* Your goal
From the first line to the last, transcribe the data exactly.

### Material provided

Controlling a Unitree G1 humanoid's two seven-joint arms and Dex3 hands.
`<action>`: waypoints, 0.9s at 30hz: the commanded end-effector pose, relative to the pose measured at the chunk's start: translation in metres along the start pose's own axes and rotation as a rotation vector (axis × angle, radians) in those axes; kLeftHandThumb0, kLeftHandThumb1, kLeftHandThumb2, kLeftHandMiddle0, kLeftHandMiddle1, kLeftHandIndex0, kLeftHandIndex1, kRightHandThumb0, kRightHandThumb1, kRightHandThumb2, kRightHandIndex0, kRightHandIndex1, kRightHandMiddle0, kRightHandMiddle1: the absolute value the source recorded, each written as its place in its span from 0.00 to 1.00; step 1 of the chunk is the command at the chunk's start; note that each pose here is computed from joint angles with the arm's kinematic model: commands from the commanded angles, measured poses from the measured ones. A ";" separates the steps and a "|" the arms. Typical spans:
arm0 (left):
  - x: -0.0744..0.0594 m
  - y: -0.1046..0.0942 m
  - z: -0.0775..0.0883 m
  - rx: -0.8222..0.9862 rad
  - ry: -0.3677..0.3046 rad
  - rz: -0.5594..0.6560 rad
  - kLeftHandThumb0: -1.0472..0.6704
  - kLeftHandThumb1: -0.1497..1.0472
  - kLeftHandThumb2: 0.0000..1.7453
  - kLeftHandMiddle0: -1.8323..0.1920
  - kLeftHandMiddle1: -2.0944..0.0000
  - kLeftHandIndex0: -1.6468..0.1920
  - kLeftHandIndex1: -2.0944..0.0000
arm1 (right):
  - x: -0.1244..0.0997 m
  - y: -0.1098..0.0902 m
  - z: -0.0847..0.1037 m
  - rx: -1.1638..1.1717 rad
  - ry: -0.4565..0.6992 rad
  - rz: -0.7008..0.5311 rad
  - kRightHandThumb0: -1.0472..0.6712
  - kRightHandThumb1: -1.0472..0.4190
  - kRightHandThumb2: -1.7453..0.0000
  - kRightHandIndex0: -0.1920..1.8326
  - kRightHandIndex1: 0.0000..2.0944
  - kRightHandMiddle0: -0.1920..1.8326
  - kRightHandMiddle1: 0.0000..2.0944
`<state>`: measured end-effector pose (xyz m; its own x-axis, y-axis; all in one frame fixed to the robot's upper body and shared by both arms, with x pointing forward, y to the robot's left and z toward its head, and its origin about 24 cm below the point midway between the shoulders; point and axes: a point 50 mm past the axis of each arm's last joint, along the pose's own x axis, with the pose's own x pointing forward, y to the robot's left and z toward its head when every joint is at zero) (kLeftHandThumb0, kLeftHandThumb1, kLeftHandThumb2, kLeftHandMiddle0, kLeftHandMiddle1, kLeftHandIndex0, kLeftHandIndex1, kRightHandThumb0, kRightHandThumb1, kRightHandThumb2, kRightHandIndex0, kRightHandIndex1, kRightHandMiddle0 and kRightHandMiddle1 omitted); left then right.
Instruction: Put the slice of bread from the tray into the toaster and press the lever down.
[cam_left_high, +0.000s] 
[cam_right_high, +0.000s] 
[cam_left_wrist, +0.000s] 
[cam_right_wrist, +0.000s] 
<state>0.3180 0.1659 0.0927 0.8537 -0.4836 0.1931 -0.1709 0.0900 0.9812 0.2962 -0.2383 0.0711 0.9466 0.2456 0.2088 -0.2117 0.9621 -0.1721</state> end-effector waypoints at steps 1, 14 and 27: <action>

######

* Solution to this problem
Controlling a Unitree G1 humanoid's two seven-joint arms and Dex3 hands.
`<action>`: waypoints, 0.9s at 30hz: the commanded end-effector pose, relative to the pose measured at the chunk's start: translation in metres along the start pose's own axes and rotation as a rotation vector (axis × angle, radians) in those axes; kLeftHandThumb0, kLeftHandThumb1, kLeftHandThumb2, kLeftHandMiddle0, kLeftHandMiddle1, kLeftHandIndex0, kLeftHandIndex1, kRightHandThumb0, kRightHandThumb1, kRightHandThumb2, kRightHandIndex0, kRightHandIndex1, kRightHandMiddle0, kRightHandMiddle1: the absolute value the source recorded, each written as its place in its span from 0.00 to 1.00; step 1 of the chunk is the command at the chunk's start; note that each pose here is computed from joint angles with the arm's kinematic model: commands from the commanded angles, measured poses from the measured ones. A ";" separates the steps and a "|" the arms. Typical spans:
arm0 (left):
  - x: -0.0744..0.0594 m
  - y: -0.1046..0.0942 m
  - z: -0.0775..0.0883 m
  - rx: -0.8222..0.9862 rad
  - ry: -0.3677..0.3046 rad
  - rz: -0.5594..0.6560 rad
  - kLeftHandThumb0: -1.0472..0.6704
  - kLeftHandThumb1: -0.1497..1.0472
  - kLeftHandThumb2: 0.0000..1.7453
  - kLeftHandMiddle0: -1.8323..0.1920
  - kLeftHandMiddle1: -2.0944..0.0000
  - kLeftHandIndex0: -1.6468..0.1920
  - kLeftHandIndex1: -2.0944..0.0000
arm1 (right):
  - x: -0.1244..0.0997 m
  - y: -0.1098..0.0902 m
  - z: -0.0847..0.1037 m
  - rx: -1.1638..1.1717 rad
  - ry: -0.4565..0.6992 rad
  - rz: -0.7008..0.5311 rad
  - kRightHandThumb0: -1.0472..0.6712
  - kRightHandThumb1: -1.0472..0.4190
  - kRightHandThumb2: -1.7453..0.0000
  - kRightHandIndex0: -0.1920..1.8326
  - kRightHandIndex1: 0.0000..2.0944
  - kRightHandMiddle0: -0.1920..1.8326
  - kRightHandMiddle1: 0.0000..2.0944
`<state>`: measured end-effector pose (xyz m; its own x-axis, y-axis; all in one frame fixed to the robot's upper body and shared by both arms, with x pointing forward, y to the robot's left and z toward its head, and its origin about 24 cm below the point midway between the shoulders; point and axes: a point 50 mm past the axis of each arm's last joint, along the pose's own x axis, with the pose's own x pointing forward, y to the robot's left and z toward its head when every joint is at zero) (kLeftHandThumb0, kLeftHandThumb1, kLeftHandThumb2, kLeftHandMiddle0, kLeftHandMiddle1, kLeftHandIndex0, kLeftHandIndex1, kRightHandThumb0, kRightHandThumb1, kRightHandThumb2, kRightHandIndex0, kRightHandIndex1, kRightHandMiddle0 and kRightHandMiddle1 omitted); left then right.
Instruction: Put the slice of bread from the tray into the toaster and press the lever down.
[cam_left_high, +0.000s] 
[cam_right_high, +0.000s] 
[cam_left_wrist, +0.000s] 
[cam_right_wrist, +0.000s] 
<state>0.3180 0.1659 0.0927 0.8537 -0.4836 0.1931 -0.1709 0.0900 0.9812 0.2962 -0.2383 0.0711 0.9466 0.2456 0.2088 -0.2117 0.9621 -0.1721</state> end-effector waypoints at steps 1, 14 and 27: <action>

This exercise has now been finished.